The entries below hold a line with "Find floral sliding" and a line with "Find pink neck". Return those lines and all that lie between them, exactly and only.

**** GIVEN ENTRIES ****

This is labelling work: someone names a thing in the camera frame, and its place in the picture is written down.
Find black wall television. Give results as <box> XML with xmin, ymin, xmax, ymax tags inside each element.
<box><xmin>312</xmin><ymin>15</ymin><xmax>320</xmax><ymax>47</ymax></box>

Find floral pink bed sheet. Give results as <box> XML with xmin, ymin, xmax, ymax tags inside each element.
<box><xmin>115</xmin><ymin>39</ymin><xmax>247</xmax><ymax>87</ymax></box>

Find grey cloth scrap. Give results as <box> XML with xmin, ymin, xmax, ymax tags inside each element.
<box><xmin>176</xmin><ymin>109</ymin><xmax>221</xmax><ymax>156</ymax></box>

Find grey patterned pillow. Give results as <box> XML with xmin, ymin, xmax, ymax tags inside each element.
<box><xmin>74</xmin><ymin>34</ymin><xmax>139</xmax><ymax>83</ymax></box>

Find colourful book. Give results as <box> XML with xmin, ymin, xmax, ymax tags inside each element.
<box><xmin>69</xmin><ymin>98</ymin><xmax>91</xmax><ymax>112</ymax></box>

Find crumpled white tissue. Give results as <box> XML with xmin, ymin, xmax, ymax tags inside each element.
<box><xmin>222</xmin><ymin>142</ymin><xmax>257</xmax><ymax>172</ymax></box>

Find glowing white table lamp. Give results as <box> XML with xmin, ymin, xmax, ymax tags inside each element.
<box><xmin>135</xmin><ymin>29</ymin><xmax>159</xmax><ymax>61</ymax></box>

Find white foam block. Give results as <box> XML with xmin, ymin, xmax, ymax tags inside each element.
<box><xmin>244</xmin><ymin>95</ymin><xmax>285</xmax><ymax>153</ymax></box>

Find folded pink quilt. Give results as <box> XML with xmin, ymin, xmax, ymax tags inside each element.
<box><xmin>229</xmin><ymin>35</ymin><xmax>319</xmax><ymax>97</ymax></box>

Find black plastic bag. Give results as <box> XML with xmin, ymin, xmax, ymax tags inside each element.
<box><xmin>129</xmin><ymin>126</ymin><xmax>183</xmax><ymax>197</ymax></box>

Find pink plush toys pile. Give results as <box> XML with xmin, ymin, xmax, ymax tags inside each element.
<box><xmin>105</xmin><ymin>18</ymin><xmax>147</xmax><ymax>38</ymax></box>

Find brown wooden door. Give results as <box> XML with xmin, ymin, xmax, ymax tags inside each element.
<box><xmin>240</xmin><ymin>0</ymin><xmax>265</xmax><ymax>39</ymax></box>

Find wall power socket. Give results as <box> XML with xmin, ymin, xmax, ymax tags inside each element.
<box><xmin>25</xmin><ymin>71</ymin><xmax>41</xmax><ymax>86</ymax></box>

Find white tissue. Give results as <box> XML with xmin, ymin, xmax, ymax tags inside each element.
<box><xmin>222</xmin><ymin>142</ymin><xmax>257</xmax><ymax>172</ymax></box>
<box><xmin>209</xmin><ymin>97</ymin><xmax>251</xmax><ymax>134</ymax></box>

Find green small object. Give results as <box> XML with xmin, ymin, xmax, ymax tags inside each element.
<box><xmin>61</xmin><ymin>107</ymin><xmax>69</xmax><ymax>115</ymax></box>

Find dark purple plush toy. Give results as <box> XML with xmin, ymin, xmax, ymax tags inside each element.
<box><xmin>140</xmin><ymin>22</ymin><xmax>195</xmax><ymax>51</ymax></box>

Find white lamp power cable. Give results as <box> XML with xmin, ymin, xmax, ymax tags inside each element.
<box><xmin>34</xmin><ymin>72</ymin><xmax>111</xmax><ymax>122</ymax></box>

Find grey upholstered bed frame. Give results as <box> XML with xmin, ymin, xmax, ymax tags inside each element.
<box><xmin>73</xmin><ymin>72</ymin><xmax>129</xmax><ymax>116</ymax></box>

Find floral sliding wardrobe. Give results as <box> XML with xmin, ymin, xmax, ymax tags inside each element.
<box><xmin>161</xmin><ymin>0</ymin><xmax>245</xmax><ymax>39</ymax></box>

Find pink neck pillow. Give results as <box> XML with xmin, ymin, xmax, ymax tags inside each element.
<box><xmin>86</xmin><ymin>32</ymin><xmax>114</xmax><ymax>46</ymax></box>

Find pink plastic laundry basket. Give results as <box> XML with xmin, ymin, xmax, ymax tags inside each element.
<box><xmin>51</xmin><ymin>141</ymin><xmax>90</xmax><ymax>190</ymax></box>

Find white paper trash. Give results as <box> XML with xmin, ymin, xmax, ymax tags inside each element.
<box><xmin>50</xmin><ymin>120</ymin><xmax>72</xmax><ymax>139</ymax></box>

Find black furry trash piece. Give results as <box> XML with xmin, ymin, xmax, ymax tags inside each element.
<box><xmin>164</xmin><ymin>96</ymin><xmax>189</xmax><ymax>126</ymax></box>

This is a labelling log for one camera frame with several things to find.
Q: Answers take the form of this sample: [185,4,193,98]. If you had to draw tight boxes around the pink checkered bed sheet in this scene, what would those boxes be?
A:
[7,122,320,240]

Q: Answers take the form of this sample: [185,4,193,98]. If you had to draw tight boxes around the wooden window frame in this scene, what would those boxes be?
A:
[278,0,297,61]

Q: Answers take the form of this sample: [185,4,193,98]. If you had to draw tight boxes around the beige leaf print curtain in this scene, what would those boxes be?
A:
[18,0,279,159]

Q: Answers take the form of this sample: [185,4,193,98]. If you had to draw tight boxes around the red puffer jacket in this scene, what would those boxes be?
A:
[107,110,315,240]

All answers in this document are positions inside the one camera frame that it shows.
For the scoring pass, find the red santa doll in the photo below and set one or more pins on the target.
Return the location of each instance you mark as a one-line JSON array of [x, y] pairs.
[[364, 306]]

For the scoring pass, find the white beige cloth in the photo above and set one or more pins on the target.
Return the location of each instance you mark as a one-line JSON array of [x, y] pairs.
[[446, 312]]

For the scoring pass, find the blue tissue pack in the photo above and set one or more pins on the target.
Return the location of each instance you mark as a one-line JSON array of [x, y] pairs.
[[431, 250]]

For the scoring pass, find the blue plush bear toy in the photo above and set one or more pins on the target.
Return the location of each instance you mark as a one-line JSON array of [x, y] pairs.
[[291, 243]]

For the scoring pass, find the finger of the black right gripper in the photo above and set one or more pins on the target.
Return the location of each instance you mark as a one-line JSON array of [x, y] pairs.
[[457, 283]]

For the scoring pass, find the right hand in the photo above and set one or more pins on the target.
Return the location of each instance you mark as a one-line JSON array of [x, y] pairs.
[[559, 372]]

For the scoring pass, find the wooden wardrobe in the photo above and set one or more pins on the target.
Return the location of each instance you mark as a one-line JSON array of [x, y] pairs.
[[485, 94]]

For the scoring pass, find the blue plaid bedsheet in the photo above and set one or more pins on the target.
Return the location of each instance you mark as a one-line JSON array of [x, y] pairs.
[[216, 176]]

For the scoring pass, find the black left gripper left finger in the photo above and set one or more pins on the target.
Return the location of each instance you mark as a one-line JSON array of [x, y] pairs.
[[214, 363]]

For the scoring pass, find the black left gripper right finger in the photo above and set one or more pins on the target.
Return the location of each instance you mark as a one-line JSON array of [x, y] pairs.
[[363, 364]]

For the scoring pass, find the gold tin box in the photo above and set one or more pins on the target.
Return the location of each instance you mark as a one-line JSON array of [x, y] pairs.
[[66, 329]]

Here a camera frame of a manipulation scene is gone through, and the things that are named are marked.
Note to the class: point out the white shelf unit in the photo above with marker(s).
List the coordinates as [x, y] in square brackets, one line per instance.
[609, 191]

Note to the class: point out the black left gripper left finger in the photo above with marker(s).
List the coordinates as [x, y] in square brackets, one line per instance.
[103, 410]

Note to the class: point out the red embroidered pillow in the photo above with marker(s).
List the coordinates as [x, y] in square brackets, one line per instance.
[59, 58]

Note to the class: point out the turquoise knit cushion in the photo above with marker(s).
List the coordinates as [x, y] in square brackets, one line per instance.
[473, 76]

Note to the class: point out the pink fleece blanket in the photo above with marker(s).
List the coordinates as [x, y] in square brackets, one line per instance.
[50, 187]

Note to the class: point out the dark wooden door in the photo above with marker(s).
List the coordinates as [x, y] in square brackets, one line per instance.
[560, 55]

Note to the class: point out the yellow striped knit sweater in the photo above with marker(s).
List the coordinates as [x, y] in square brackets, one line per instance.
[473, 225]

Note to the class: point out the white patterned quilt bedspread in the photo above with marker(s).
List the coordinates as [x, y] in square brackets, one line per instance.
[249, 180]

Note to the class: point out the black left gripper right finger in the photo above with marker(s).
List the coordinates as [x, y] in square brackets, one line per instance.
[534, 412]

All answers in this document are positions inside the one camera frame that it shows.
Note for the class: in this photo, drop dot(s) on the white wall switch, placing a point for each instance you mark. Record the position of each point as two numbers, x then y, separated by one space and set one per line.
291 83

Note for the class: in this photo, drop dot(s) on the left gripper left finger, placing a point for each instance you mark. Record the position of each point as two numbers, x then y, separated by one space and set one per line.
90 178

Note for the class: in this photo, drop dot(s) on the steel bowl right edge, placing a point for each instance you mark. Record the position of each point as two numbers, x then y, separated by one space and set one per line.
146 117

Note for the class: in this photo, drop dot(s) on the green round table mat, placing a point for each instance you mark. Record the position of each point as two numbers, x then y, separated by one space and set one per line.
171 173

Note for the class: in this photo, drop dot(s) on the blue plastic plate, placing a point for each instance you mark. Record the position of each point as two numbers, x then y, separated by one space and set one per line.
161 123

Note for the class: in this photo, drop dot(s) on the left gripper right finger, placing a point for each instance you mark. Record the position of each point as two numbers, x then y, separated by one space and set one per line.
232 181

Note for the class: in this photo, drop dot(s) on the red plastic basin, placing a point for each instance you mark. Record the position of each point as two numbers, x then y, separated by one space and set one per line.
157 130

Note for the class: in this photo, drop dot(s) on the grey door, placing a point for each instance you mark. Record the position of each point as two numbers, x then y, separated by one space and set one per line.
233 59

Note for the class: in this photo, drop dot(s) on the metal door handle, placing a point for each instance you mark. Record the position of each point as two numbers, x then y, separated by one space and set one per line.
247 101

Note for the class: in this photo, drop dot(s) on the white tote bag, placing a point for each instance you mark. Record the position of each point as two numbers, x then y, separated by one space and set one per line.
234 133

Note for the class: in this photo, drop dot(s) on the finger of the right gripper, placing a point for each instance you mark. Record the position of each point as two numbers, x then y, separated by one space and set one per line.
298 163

****

• EXERCISE RESULT:
Find floral sliding wardrobe. Give results as <box> XML with xmin, ymin, xmax, ymax tags inside each element.
<box><xmin>161</xmin><ymin>0</ymin><xmax>245</xmax><ymax>39</ymax></box>

Find pink neck pillow. Give results as <box> XML with xmin, ymin, xmax, ymax tags inside each element.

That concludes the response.